Kurul muayenesinde, Çalık’ın kas kuvvetlerinin tam olduğu, merdiven çıkabildiği, tansiyonunun 140/70, nabız ve ateşinin olağan olduğu, morluk, sarılık ve nefes darlığı olmadığı kaydedilen mütalaada, süratli kilo kaybına ilişkin bulgu olmadığı, sirkülasyon sistemi, batın ve teneffüs sistemi muayenesinin doğal olduğu, ayrıyeten psikiyatrik muayenesinde etkin psikopatoloji tespit edilmediği belirtildi.

Kurul tarafından “Şahsın kemik iliği aspirasyonu, flow (akım) sitometrisi ve kemik iliği biyopsisi birlikte dikkate alındığında blast oranının yüzde 3-4 olarak değerlendirildiği lakin biyopsinin kortikal ve subkortikal alandan geçmesi nedeniyle patolojik değerlendirmesinin suboptimal olduğu (teşhis koymak için kâfi seviyede olmadığı), kilo kaybı ve eldeki mevcut patolojik datalar değerlendirildiğinde hematoloji, tıbbi onkoloji ve hematopatoloji bahislerinde tecrübeli bir merkez tarafından tekrar kıymetlendirilmesi gerektiği” tarafında görüşe yer verildi.

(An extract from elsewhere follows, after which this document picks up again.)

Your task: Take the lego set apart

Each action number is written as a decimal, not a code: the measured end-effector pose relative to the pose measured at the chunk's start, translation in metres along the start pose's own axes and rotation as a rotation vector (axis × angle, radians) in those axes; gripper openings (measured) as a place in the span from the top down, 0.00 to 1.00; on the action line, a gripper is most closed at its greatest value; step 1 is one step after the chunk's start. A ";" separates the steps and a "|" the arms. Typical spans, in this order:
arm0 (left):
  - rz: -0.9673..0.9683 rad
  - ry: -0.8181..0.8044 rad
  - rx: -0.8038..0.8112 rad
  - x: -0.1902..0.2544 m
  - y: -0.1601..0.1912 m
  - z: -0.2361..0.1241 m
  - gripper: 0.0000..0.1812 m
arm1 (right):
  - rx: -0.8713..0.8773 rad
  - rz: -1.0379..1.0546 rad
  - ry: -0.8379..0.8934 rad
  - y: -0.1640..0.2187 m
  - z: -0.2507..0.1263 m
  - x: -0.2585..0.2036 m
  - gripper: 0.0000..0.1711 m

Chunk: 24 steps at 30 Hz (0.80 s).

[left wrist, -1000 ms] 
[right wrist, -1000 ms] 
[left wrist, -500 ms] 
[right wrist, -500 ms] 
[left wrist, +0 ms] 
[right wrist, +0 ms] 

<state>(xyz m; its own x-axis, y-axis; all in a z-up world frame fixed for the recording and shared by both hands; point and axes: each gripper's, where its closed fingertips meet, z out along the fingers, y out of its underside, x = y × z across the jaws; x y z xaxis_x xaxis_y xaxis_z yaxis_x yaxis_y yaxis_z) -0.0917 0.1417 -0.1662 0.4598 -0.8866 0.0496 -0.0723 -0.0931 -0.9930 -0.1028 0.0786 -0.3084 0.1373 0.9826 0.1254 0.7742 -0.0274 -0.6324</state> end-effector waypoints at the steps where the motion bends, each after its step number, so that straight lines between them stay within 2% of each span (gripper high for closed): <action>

KEMİK İLİĞİ BİYOPSİSİNDE ETKİN HASTALIK (LÖSEMİ VE LENFOMA) BULGUSU GÖRÜLMEDİ

İlgili İhtisas Konseyinin 16 Temmuz 2025 tarihli mütalaasında, Çalık’ın tam teşekküllü eğitim araştırma hastanesi ya da üniversite hastanesine sevkiyle yatışının sağlanarak gerekli tetkiklerin ve tedavisinin yapılması, uzman görüşlerini içeren son durumunu gösterir sağlık kurulu raporu ve istenilen tetkiklerin gönderilmesi sonrasında yine değerlendirileceği kaydedildi.

İzmir Kent Hastanesi’ne yatırılan Çalık hakkındaki 19 Temmuz ila 6 Ağustos 2025 yatış-çıkış tarihli tıbbi evraktaki, “Çalık’ın EKG’si ve böbrek işlev testlerinin olağan olduğu, Tıbbi Onkoloji tarafından mukoepidermoid karsinom (tükürük bezi tümörü) açısından nüks (tekrarlama) yahut metastaza (yayılma) ilişkin bulguya rastlanmadığı, 21 Temmuz tarihinde beden yükü 84 kilogram ve uzunluğu 183 santimetre olup beden kitle indeksi 25,1 (normal hudutlar 18,5-24,9) olarak hesaplandığı, 25 Temmuz tarihinde yapılan kemik iliği biyopsisinde blast oranı yüzde 2 tespit edilmiş olduğu, atipik (anormal) hücre ve maligniteyle ilgili bir bulgu olmadığı, hematolojik açıdan remisyonda (aktif hastalık bulgusu yok) olarak değerlendirildiği” tarafındaki tespitlere yer verildi.

Mütalaada, Çalık’ın 4 Ağustos’ta beden yükünün 85 kilogram, beden kitle indeksinin de 25,5 olduğu söz edilerek, kilo alımının gerçekleştiği ve genel sıhhat durumunun yeterli olduğu kaydedildi.

RUHSAL HASTALIĞI DA TESPİT EDİLMEDİ

Çalık’ın kalın bağırsağında divertiküller olup divertikülit lehine tomografi bulgusu olmadığına işaret edilen mütalaada, kilo kaybına yönelik yapılan tetkiklerinde de patolojik bulgu olmadığı, ayrıyeten 5275 Sayılı Ceza ve Güvenlik Önlemlerinin İnfazı Hakkında Kanun’un 16. hususu kapsamında bir ruhsal hastalığının tespit edilmediği belirtildi.

Aynı mütalaada, Çalık’ın genel durumun yeterli, vitallerinin stabil olduğu ve taburculuğuna karar verildiği söz edildi.

Adli Tıp Kurumu ilgili İhtisas Kurulu tarafından düzenlenen mütalaada, kemik iliği morfolojik, patolojik, immünofenotipik ve genetik incelemeleri birlikte değerlendirildiğinde, şahısta lösemi, lenfoma ve miyelodisplazi lehine patolojik bulgu tespit edilmediği aktarıldı.

Mütalaada, “Mehmet Murat Çalık’ın belgedeki mevcut tıbbi doküman ve tetkikleri ile muayene bulgularına nazaran halihazırda, tedavisi ve önerilen aralıklarla sistemli poliklinik denetimleri sağlanarak cezaevi koşullarında kalmasında sıhhati istikametinden pürüz bir durum tespit edilmemiştir.” denildi.